2. Eliot Carver from Tomorrow Never Dies
The secret formula behind a good James Bond villain usually involves lots of camp. We love the absurdity of a Bond meanie, even when they’re deadly serious about lowering him into a pool of sharks or whatever. The last twenty years of Bond villains, though, have been pretty rocky. I can’t say that the recent trend of humanising the bad guys has been very successful (Robert Carlyle’s Renard, The Man Who Feels No Pain But Seems Pretty Depressed, springs to mind), but nothing was quite as crappy as Jonathan Pryce’s take on evil in Tomorrow Never Dies. He plays a Bill-Gates-meets-Ted-Turner billionaire who wants to kickstart a global war in order to get great media coverage. The flaws in the plan are so immediately apparent that I can’t believe the first script note wasn’t “This sucks”.
1. Anakin Skywalker
Darth Vader is the villainest of all the villains out there.
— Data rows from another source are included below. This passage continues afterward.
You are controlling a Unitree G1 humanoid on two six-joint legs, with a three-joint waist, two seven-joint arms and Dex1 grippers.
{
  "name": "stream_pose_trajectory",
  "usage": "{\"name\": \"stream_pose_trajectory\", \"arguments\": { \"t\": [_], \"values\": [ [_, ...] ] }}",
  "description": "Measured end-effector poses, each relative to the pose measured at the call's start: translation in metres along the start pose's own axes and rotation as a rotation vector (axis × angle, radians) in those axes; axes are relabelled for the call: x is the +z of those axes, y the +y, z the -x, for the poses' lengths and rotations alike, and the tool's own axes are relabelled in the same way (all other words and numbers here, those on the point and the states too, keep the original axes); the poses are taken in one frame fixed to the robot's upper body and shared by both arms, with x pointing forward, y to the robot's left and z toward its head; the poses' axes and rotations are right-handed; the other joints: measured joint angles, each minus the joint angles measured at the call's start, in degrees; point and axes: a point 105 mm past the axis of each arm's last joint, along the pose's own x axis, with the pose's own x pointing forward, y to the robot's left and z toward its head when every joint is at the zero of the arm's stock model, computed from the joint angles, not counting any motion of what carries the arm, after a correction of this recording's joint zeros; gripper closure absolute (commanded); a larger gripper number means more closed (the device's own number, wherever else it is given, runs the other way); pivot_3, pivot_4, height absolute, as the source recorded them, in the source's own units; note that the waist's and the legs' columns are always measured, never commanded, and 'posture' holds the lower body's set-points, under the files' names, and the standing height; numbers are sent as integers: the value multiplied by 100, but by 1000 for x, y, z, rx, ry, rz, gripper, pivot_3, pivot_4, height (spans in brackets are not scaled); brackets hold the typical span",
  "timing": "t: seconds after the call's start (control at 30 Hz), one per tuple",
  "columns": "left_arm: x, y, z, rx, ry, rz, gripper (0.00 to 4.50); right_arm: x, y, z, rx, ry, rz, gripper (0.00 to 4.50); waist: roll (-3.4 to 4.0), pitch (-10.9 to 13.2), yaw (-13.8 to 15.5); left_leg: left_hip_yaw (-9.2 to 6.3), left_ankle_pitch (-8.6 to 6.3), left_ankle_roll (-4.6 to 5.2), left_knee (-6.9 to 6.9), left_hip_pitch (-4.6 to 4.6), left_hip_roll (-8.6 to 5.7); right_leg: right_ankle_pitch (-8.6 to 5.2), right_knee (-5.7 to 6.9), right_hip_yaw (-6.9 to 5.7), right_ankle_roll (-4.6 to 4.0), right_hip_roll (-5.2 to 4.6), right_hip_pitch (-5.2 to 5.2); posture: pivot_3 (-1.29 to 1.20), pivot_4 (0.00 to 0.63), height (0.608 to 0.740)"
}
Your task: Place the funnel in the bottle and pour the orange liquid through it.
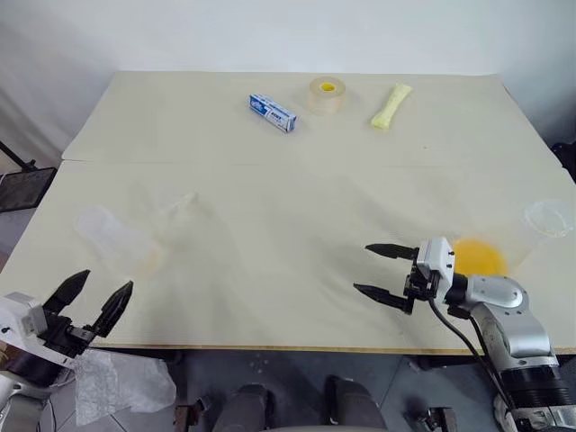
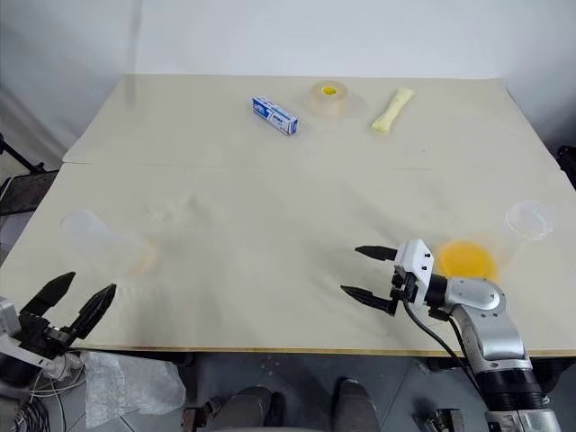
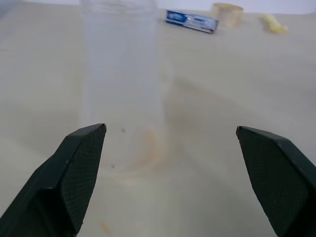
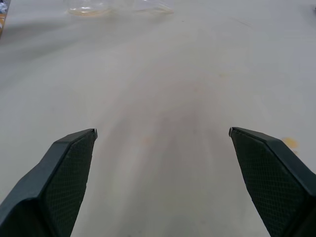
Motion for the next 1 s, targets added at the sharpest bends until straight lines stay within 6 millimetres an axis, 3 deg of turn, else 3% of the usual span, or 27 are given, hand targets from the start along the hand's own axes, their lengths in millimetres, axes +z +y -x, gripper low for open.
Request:
{"name": "stream_pose_trajectory", "arguments": {
  "t": [0.4, 0.83, 0.93, 1.0],
  "values": [
    [17, 25, -31, 60, -56, -32, 0, -3, 2, 1, -15, -2, -3, 7, 0, 0, -13, 2, -1, -2, 0, 0, 0, 1, 27, -35, 2, 6, -4, 0, 150, 740],
    [17, 22, -62, -18, -70, -44, 0, 3, 3, 0, -36, -14, 21, 7, 0, 0, -13, 3, 0, -3, 2, 1, 1, 2, 32, -59, 4, 8, -4, 0, 150, 740],
    [19, 20, -64, -36, -81, -50, 640, 2, 3, 0, -37, -12, 18, 0, 0, 0, -14, 3, 0, -3, 2, 1, 1, 2, 33, -59, 4, 8, -4, 0, 150, 740],
    [20, 17, -64, -63, -88, -55, 1292, 2, 4, 1, -38, -11, 16, 0, 0, 0, -14, 3, 0, -3, 2, 1, 1, 2, 32, -59, 4, 8, -4, 0, 150, 740]
  ]
}}
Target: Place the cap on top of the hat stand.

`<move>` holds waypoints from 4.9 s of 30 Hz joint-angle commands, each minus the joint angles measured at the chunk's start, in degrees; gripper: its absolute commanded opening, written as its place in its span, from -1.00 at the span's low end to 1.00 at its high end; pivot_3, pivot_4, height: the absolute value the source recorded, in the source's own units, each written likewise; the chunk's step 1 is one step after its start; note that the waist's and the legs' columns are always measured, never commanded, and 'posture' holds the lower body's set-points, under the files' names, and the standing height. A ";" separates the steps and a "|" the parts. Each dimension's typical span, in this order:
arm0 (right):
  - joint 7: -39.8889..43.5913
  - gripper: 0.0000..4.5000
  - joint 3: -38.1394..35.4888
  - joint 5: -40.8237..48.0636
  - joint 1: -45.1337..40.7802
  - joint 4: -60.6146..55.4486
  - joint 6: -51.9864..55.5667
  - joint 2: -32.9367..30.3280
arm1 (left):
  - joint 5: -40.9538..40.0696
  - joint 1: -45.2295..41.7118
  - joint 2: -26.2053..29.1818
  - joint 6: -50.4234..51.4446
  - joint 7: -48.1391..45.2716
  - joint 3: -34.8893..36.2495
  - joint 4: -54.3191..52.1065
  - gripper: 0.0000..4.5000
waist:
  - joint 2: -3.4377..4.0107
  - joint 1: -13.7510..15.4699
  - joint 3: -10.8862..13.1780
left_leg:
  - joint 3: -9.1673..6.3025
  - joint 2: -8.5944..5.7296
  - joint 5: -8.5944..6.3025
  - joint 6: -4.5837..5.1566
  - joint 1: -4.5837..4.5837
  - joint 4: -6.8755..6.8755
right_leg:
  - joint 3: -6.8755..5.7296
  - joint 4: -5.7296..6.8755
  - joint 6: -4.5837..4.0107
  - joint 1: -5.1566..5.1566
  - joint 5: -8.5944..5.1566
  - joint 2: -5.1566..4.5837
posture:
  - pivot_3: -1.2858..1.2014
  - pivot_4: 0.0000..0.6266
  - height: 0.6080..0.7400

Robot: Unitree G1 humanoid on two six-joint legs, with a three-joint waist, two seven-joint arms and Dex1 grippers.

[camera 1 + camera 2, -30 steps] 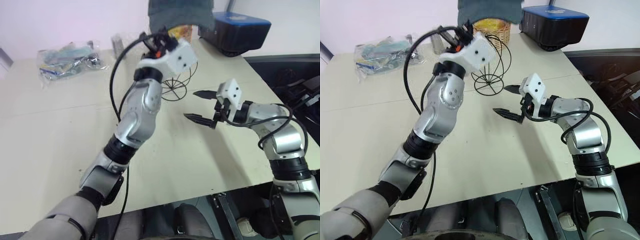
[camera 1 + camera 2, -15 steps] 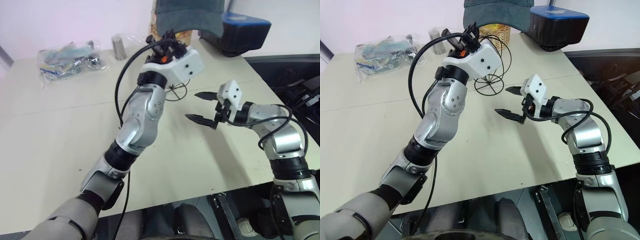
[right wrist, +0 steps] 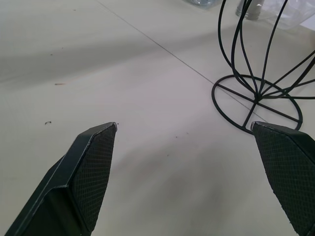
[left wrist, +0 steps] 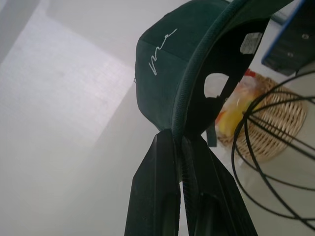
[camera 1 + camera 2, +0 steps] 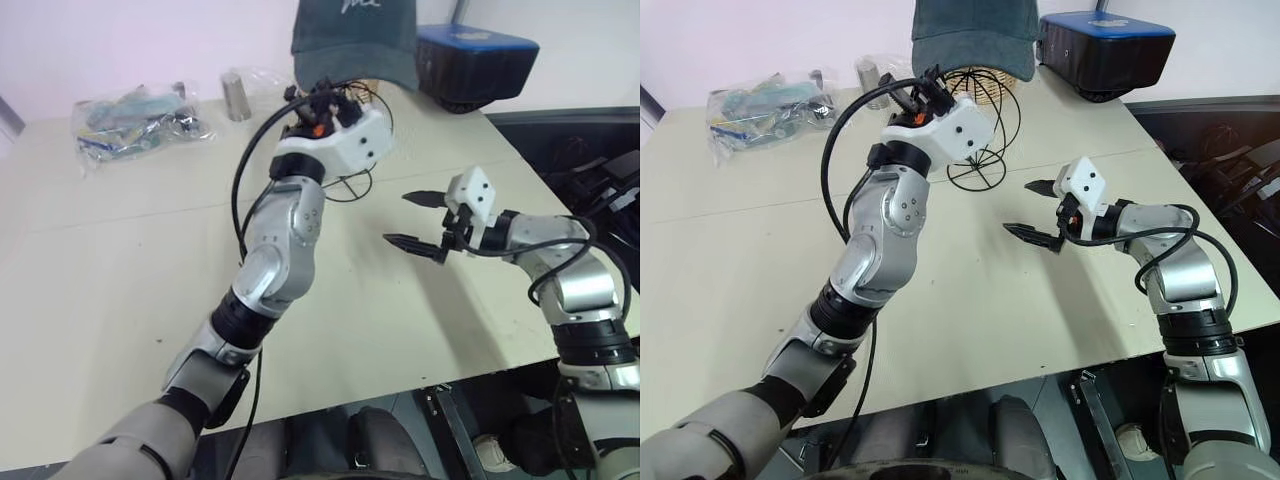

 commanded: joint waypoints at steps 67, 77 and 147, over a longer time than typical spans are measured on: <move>3.21 1.00 -0.80 0.16 -4.18 -1.30 1.97 -3.32 | 16.24 14.81 -1.59 -4.16 -15.24 -6.71 -8.60 -0.95 | 0.02 0.10 -0.01 | 0.00 0.01 -0.18 0.32 0.00 0.03 | 0.00 0.02 0.00 0.02 0.00 -0.04 | 0.03 -0.52 1.00; 2.72 1.00 -0.96 -0.18 -5.09 -0.40 1.14 -3.05 | 15.43 14.06 -1.96 -5.34 -14.08 -5.69 -7.63 -0.95 | 0.02 0.09 -0.01 | 0.00 0.01 -0.18 0.32 0.00 0.04 | 0.00 0.02 0.00 0.03 0.00 -0.04 | 0.03 -0.52 1.00; 2.24 1.00 -1.36 -2.15 -8.33 6.64 -5.06 -0.69 | -57.94 -16.75 27.91 -6.17 -33.92 32.31 37.24 0.97 | -0.22 -1.69 0.14 | -0.04 -0.01 0.05 -0.12 -0.98 0.74 | -0.15 0.29 0.17 -0.85 0.08 -0.03 | 0.03 -0.52 1.00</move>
He’s the Ur-villain: the walking corpse, the living death, the unreasoning mask. He looked like an evil vending machine. Somehow, George Lucas even managed to make him sympathetic, by ratcheting up his evil, slowly connecting him with Luke until we believed that he even cared for the guy in a really twisted away, and finally stripping away the mask to reveal a fragile, infant-pale human being. Redemption, artfully and succinctly delivered. Genius.
But all that was Before. Before the prequels and their computer-generated world, as sleek and dead as Vader’s black armor. Before we discovered that the human inside Vader didn’t deserve our sympathy in the first place. The Star Wars movies are full of lame villains – and what can you say about a military force that can destroy a planet but finds itself helpless against a bunch of midget bears whose main weapon is logs? – but Anakin Skywalker’s transition from irritating kid to irritating teen to irritating villain is – well, you see where I’m going with this sentence.